La Giunta ha invitato l’opposizione DC a confrontarsi sulla base di tali proposte, sentendosi rispondere che queste non possono considerarsi tali perché non redatte ai sensi della cosiddetta legge 11 (che prevede l’approvazione del CIPE). Procedura del tutto inattuale, dilatoria, subalterna e politicamente suicida dell’autonomia istituzionale. Se infatti poteva giustificarsi con la programmazione del Piano di Rinascita che gestiva fondi dello Stato, non ha alcuna ragion d’essere in questo caso perché si ripartiscono fondi ordinari (regionali e statali) e straordinari (di provenienza esclusivamente regionale).
A questo punto, se l’informazione viene proposta con chiarezza, il cittadino è in grado di fare un’idea propria sul valore delle due tesi e giudicare ciò che a suo parere è giusto, opportuno, innovativo, o sbagliato, inopportuno, vecchio.
Tutto questo è mancato nelle interviste, né l’intervistatrice ha fatto nulla per aiutare i cittadini a capire e a giudicare.
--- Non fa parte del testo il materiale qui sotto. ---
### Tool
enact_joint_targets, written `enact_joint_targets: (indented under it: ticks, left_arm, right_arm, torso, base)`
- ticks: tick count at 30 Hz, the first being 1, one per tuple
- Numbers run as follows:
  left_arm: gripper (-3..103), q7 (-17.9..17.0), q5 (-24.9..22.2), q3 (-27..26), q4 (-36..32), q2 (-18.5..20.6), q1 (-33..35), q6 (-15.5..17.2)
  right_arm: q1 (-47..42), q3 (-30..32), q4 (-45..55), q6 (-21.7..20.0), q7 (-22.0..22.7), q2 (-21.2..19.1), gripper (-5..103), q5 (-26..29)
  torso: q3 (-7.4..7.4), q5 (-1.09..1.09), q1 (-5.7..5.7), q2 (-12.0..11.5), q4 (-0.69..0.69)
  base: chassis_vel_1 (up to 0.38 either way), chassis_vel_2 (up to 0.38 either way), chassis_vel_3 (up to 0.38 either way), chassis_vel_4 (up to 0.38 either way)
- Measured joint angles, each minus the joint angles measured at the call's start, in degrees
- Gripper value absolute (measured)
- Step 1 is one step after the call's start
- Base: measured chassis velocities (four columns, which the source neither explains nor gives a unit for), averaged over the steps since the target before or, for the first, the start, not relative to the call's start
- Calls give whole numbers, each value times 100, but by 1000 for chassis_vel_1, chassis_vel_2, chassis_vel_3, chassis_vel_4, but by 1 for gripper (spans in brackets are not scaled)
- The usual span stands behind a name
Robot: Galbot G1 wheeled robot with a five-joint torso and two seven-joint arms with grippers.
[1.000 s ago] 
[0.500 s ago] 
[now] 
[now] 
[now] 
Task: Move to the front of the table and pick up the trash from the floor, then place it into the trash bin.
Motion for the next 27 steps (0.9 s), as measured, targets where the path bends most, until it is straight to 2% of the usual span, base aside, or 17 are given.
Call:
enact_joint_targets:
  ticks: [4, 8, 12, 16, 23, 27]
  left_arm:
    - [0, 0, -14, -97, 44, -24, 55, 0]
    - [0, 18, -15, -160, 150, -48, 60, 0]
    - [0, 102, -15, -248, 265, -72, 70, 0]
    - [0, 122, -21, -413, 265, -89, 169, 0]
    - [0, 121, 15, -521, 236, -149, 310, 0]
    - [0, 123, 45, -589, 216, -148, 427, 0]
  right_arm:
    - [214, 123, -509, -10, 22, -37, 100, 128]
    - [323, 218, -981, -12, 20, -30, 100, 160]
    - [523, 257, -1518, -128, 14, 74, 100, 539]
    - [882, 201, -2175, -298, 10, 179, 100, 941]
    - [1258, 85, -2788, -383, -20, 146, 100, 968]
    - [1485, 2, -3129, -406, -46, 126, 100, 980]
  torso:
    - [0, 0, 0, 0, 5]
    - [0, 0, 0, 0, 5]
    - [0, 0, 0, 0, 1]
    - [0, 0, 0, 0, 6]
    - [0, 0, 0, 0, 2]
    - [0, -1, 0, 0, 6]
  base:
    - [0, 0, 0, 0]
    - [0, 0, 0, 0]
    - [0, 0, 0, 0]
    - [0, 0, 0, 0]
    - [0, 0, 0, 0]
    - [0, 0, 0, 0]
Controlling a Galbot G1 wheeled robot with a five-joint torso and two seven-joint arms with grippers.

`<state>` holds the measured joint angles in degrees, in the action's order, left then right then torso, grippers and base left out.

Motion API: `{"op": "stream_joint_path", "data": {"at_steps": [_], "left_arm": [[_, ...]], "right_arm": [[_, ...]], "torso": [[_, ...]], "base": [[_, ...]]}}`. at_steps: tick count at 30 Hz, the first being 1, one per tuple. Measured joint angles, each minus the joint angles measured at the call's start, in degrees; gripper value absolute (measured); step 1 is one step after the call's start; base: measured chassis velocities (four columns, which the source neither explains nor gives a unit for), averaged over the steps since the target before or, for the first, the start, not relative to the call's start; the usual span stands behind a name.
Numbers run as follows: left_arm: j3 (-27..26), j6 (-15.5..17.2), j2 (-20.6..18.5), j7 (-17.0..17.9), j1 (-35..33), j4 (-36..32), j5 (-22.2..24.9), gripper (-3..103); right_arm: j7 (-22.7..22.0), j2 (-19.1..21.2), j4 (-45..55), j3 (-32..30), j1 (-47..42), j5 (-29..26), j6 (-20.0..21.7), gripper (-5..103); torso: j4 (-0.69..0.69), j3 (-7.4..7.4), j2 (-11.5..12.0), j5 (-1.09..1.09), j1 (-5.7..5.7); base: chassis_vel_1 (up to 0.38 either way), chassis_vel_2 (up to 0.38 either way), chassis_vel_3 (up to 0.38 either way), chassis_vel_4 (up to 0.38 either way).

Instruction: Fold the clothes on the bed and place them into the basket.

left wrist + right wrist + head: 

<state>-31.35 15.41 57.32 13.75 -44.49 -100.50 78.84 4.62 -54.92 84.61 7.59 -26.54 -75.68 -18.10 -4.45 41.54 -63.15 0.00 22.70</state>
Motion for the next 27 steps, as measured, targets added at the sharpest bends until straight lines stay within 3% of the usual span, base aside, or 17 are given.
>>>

Soprattutto ha confuso Cagliari – che è parte rilevante ed essenziale della Sardegna – con la Sardegna che è cosa non solo più ampia ma, altresì, parzialmente diversa.
Non ha così saputo individuare fra i cittadini quella parte ben più rilevante (così credo) rappresentata dagli elettori che hanno tempestato con le loro telefonate i selezionatori di queste.
Faccio però un’altra ipotesi: che i giornali abbiano correttamente informato delle reali motivazioni del contendere.
Riflessione:
se le interviste testimoniano la reale disinformazione dei cittadini l’unica spiegazione possibile è che essi non leggono le parte politica dei giornali.
Non è un bel successo per chi li scrive!
Sappiamo bene che la verità non è questa. O meglio: che lo è solo in parte. Il giornalista bravo sa dove trovarla.
Concludo: so che il mondo politico è contestato ed io stesso nella trasmissione ne ho dato una spiegazione. A quelle motivazioni di carattere generale se ne possono aggiungere alcune meno nobili: l’insufficiente preparazione di alcuni, le diffuse preoccupazioni elettorali che per molti fanno premio sul rigore dell’impegno, una certa piattezza nell’elaborazione della proposta politica.
Girati intorno a cominciare dal tuo ambiente professionale per continuare nell’ampio ventaglio in cui si articola la società.
V’è di tutto, dappertutto. È ingiusto, ingeneroso, senza senso atteggiarsi a sussiegoso giudice e lanciare strali sdegnosi su una componente della società e distruggerne l’immagine, la credibilità, il ruolo.
Soprattutto è ingiusto, ingeneroso e senza senso abbandonarsi ad una generica, accidiosa sentenza che facendo di ogni erba un fascio spara sul mucchio sicura, comunque, di non sbagliare.
Sai che ti dico?
Non rinnego neppure un momento della mia vita, dell’impegno politico, delle amarezze sofferte, delle intense esaltanti emozioni vissute, dell’incrollabile impegno a continuare, nella misura che le forze me lo consentiranno.
Ne conosco ben altri che nel mondo politico sanno soffrire e amare lottando, ma sempre e solo per dare se stessi.
Questi meritano rispetto. Non occasionale ma costante.
Per il resto, come amate ripetere, al giornalista non spetta giudicare, né tantomeno polemizzare, ma solo e compiutamente informare.